> _COLLECTED MATERIAL_:

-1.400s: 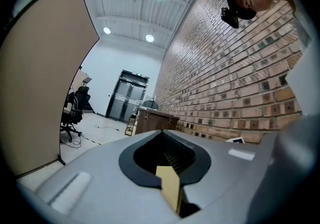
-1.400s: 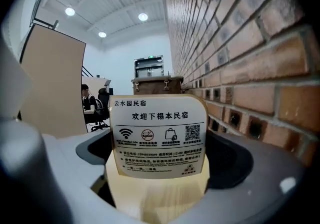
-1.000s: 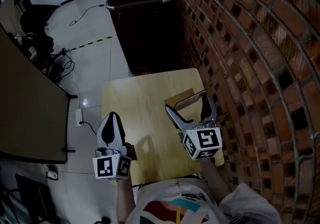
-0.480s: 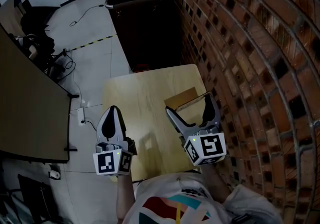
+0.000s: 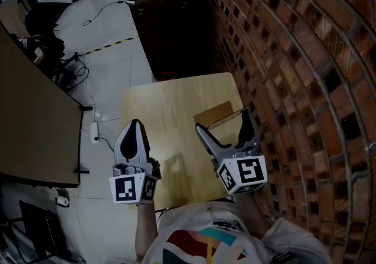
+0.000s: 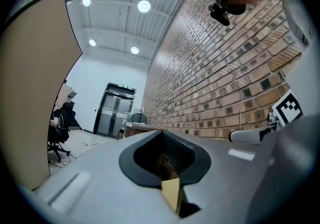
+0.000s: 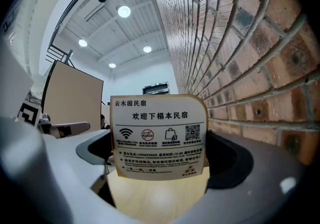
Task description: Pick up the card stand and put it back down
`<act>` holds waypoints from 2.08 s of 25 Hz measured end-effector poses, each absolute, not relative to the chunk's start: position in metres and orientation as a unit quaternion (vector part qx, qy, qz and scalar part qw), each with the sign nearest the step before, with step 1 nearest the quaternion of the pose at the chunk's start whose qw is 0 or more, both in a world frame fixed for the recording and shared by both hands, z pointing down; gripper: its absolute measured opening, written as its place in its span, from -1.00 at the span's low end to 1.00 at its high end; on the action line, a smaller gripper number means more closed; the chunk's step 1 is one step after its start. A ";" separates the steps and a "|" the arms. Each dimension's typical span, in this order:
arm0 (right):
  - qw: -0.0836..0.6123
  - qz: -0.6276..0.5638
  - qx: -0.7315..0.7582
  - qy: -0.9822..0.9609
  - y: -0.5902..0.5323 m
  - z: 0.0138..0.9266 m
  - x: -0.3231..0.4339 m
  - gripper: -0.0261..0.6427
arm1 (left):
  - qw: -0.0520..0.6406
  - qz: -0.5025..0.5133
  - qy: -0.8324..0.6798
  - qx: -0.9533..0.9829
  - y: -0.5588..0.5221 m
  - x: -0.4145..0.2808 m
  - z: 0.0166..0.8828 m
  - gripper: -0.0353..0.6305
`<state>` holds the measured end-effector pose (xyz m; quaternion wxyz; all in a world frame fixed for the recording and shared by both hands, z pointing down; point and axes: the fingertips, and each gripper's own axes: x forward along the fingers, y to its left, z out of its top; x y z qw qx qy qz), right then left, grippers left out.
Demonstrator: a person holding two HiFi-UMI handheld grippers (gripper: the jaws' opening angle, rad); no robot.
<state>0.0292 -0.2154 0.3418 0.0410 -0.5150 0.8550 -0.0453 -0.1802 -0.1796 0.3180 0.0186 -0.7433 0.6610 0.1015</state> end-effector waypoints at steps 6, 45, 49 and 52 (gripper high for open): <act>0.043 -0.046 -0.515 0.855 -0.214 0.342 0.031 0.77 | 0.012 0.098 0.667 -0.739 -0.179 -0.182 0.321 -0.88; -0.197 -0.183 -0.574 0.773 -0.467 0.617 -0.005 0.77 | -0.065 0.046 0.731 -0.677 -0.205 -0.241 0.390 -0.88; -0.203 -0.178 -0.574 0.773 -0.468 0.622 -0.008 0.77 | -0.068 0.047 0.738 -0.669 -0.207 -0.244 0.393 -0.88; -0.200 -0.176 -0.574 0.774 -0.468 0.621 -0.009 0.77 | -0.069 0.047 0.739 -0.669 -0.208 -0.243 0.396 -0.88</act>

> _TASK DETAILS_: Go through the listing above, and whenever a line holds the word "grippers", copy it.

> _WRITTEN REPLY_:
`<state>` holds the measured end-effector pose (xyz m; quaternion wxyz; all in a world frame fixed for the recording and shared by both hands, z pointing down; point and axes: the fingertips, and each gripper's own axes: x forward along the fingers, y to its left, z out of its top; x y z qw qx qy qz), right then left, grippers left out.
Demonstrator: a person holding two HiFi-UMI handheld grippers (gripper: the jaws' opening angle, rad); no robot.

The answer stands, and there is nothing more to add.